# Constant Meowing.



## aaassshhhhh (Aug 18, 2009)

Hi guys. My name is Ashlee and I'm new here. I am at my wits end with my cat, Louie. We got him from a previous owner who kept him in her dorm room. She gets up at about 5am every morning.

So Louie sits at my bedroom door and meows and cries until I come out (530am on the dot), but then when I come out he doesn't want any of my attention. It's totally screwing up my sleeping pattern (I don't get home until about 2am from my job) and I have tried everything I know. The last thing I tried was a squirt bottle and it annoys him and he runs away, but then by the time i'm back in my bed half asleep, he's back at my door crying again.

He's driving me nuts and I'm sick of getting woken up. I've even tried ear plugs but he's just too loud.

Help!! Thanks!


----------



## sequeena (Apr 30, 2009)

Is he an outdoor cat, he's possibly telling you he needs to go out. My cat Lucius does exactly the same thing around 6am.

That or this cat is your new alarm clock.

I don't have any experience with this but I would not use a watergun on a cat - especially one that's had bad experiences with another owner.

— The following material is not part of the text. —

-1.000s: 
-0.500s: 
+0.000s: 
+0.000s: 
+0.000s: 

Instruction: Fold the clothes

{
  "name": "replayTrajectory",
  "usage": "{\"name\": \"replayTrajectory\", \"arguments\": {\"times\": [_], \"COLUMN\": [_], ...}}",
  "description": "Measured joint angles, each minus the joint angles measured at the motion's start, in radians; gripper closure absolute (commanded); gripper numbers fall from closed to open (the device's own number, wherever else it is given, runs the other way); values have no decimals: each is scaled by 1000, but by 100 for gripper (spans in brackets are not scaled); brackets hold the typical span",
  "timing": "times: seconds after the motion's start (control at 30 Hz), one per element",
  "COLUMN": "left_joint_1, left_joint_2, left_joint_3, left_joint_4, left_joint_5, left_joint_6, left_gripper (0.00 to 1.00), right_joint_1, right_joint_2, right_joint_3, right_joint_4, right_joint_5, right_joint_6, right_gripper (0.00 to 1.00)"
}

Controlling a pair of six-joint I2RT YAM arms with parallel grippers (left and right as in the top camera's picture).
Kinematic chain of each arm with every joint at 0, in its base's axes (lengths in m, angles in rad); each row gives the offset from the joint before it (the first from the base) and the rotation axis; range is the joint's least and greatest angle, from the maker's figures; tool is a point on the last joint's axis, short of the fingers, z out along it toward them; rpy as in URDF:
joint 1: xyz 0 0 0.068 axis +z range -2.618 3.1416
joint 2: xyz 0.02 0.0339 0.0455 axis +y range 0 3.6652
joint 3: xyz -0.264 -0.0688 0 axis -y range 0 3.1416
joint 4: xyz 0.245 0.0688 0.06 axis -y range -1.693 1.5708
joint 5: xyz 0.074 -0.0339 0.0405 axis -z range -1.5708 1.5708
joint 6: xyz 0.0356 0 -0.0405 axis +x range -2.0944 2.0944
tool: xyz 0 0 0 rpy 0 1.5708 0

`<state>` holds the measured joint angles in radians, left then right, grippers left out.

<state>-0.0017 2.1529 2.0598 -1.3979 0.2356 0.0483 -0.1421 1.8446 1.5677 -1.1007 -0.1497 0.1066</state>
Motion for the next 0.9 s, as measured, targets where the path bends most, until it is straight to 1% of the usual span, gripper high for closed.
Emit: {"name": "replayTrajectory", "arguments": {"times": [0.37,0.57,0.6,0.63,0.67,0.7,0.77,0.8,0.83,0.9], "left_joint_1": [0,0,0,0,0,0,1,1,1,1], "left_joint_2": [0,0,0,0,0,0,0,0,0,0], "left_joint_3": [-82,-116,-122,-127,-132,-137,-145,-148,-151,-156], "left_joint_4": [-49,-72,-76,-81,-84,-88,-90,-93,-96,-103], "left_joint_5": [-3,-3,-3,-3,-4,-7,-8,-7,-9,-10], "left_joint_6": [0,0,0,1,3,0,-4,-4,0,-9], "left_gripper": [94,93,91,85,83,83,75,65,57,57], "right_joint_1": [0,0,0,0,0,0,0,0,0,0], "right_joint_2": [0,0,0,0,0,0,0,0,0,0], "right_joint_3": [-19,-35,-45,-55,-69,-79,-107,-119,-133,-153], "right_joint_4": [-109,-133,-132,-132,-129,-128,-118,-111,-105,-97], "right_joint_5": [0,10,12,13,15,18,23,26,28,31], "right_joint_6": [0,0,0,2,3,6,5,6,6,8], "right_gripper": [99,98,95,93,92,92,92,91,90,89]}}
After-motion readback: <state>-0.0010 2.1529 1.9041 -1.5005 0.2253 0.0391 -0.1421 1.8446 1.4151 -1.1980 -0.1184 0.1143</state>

I'm sure you're going to get better advice from someone else but maybe you should let him in the bedroom, it's possible he doesn't want your attention, just your company.


----------



## aaassshhhhh (Aug 18, 2009)

nah, he's never been outside. I used to think it was cause he wanted to be fed, but I was wrong about that too. And, I guess I should have mentioned, I cannot let him into the bedroom because I have 5 rats that live in my bedroom. He doesn't bother the rats, but the rats are petrified of him. So unfortunately, that isn't an option. 

thanks though!


----------



## KittyKat1 (May 28, 2009)

It sounds like he wants your company! 
My friends cat was the very same. They moved his litter into the room he slept in - with water and dried food readily available he had everything he needed. They closed the door every night when they went to bed as he would stand in the hall and meow at 5.30 or 6 am until they came out to him! Eventually he got more settled to the living room, had everything he needed and stopped waking them once he knew they wern't going to entertain him! 
If he knows you're going to come out everytime he meows at 5.30 he will keep doing it - but he won't get the message (and you won't get any sleep) until he's in an area where he can't wake you (if thats an option)

Hope this helps!


----------



## Miss.PuddyCat (Jul 13, 2009)

My car horris does this.

During the night and the day time. Hell run from one window to the next trying to talk to someone. Now ill admit its never gotten on my nerves but it has on family members. My brother and dad have thrown books,wires,pillows at him to which they end up with a good thrashing in the head from me 

Horris sleeps in the garage at night with pink fluffy bed, its really cute to open the door and see this tiny black and white fluff ball in a huge pink bed :blushing:

i agree with the above post in maybe giving the cat a room to themselves as right now at night if u say bedtime horris hell come running to the garage.


----------



## aaassshhhhh (Aug 18, 2009)

Thanks for all the insight. I definitely agree that he just wants company. After all, the girl who had him before kept him in her dorm room where it was one room and unless she was gone he was always there. I'm going to try the separate room thing and see if that works. My apt is sort of small, so if that doesn't work, ill make him his own little spot in the living room and see if that helps. could there be a chance he is just bored??


----------



## KittyKat1 (May 28, 2009)

aaassshhhhh said:


> Thanks for all the insight. I definitely agree that he just wants company. After all, the girl who had him before kept him in her dorm room where it was one room and unless she was gone he was always there. I'm going to try the separate room thing and see if that works. My apt is sort of small, so if that doesn't work, ill make him his own little spot in the living room and see if that helps. could there be a chance he is just bored??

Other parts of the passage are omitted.